Please count the lines in these records that contain "green" and give only that count.

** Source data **
==================================================

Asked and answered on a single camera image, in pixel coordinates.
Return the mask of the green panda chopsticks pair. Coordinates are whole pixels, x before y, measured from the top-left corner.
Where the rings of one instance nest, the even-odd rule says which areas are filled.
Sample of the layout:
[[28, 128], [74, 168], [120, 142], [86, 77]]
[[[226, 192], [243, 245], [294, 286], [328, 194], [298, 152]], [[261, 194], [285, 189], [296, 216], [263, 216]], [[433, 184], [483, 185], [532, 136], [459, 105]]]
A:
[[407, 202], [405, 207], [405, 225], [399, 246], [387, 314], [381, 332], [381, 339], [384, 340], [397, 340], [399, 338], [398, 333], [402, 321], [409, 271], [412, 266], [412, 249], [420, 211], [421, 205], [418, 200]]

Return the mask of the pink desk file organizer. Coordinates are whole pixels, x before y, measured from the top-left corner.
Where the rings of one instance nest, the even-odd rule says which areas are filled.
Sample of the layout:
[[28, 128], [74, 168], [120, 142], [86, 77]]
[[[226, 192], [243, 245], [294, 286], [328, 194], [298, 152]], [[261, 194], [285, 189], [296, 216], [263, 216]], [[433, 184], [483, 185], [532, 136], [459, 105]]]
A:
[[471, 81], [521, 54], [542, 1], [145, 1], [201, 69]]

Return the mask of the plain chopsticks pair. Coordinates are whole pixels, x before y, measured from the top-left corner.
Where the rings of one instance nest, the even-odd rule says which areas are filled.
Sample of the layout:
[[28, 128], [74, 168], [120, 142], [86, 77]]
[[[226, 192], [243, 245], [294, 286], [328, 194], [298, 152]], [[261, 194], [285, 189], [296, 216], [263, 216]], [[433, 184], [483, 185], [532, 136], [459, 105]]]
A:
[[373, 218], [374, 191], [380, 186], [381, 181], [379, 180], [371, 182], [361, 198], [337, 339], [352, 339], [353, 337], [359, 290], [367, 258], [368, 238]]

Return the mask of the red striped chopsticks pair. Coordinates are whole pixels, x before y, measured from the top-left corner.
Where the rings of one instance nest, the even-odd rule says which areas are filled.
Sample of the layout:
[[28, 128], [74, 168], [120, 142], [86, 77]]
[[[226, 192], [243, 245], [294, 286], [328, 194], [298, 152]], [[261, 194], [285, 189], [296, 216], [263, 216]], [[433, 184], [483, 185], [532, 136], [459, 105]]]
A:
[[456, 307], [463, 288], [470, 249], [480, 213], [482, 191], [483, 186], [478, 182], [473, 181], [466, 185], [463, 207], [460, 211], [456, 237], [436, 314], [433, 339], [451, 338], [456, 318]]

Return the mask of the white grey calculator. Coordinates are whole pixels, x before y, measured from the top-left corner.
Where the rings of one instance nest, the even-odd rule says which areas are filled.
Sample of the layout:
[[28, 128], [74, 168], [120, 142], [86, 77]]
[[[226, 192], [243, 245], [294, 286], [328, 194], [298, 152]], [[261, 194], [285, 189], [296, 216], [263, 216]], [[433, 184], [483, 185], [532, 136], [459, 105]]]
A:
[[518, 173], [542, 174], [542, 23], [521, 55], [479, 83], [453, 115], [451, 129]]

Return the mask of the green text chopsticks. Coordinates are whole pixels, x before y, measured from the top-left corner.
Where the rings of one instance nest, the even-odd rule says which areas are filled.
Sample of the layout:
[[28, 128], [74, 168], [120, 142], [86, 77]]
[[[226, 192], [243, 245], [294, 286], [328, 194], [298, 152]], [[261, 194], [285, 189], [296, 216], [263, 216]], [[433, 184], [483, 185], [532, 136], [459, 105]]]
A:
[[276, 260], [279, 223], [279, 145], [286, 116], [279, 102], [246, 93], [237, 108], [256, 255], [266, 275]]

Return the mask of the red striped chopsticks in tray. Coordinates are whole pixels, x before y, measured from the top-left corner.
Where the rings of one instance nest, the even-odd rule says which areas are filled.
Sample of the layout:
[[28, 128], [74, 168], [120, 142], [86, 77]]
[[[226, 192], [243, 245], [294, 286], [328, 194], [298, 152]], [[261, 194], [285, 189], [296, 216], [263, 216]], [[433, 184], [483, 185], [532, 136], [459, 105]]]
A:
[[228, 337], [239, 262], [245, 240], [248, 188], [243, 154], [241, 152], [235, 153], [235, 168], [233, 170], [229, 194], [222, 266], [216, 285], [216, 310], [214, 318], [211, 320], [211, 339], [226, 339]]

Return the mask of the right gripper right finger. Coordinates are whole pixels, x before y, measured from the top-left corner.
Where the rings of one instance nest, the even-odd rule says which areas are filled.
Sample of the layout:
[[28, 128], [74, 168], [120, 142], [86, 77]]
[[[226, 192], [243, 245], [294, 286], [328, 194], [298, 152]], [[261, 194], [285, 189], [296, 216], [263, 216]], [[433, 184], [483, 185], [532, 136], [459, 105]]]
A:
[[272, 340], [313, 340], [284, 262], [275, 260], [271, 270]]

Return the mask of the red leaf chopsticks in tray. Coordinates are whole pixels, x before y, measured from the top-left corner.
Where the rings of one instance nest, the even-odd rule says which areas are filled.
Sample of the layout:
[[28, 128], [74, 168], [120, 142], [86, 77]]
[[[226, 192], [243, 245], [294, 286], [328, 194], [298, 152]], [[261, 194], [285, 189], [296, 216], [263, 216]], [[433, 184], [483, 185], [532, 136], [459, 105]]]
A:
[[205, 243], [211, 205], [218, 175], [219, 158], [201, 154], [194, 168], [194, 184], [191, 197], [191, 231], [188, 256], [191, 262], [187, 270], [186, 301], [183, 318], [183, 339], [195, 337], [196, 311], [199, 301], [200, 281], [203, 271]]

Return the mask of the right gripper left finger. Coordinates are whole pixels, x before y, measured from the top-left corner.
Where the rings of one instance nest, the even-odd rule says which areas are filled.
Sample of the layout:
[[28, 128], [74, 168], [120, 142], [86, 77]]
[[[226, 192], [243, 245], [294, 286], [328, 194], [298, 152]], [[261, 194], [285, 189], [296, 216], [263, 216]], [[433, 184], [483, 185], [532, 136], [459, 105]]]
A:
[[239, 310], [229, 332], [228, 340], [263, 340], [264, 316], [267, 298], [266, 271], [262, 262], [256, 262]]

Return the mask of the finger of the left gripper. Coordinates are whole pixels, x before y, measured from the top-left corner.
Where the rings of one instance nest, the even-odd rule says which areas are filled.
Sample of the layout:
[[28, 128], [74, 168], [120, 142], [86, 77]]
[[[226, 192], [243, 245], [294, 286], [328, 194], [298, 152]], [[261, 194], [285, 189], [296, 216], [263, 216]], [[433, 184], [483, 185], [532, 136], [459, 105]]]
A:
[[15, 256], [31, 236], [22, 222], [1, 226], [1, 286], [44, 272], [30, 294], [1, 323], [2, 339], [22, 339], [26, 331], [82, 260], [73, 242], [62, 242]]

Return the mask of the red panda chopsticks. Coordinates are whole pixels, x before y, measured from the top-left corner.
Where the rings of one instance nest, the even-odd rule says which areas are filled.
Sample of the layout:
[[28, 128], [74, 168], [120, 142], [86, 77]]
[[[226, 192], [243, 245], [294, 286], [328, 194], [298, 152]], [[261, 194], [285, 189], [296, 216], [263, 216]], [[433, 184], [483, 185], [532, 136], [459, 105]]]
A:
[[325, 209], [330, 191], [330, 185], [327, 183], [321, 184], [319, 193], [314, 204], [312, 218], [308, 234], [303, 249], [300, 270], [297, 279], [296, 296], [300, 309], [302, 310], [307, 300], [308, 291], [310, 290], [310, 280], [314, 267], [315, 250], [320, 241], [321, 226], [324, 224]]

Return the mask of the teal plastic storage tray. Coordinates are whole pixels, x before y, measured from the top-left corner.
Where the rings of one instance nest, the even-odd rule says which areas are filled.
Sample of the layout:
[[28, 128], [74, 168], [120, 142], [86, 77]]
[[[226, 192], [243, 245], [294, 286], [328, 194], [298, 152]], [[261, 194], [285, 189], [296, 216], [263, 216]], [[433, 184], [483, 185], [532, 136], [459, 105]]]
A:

==================================================

** Solution for this problem **
2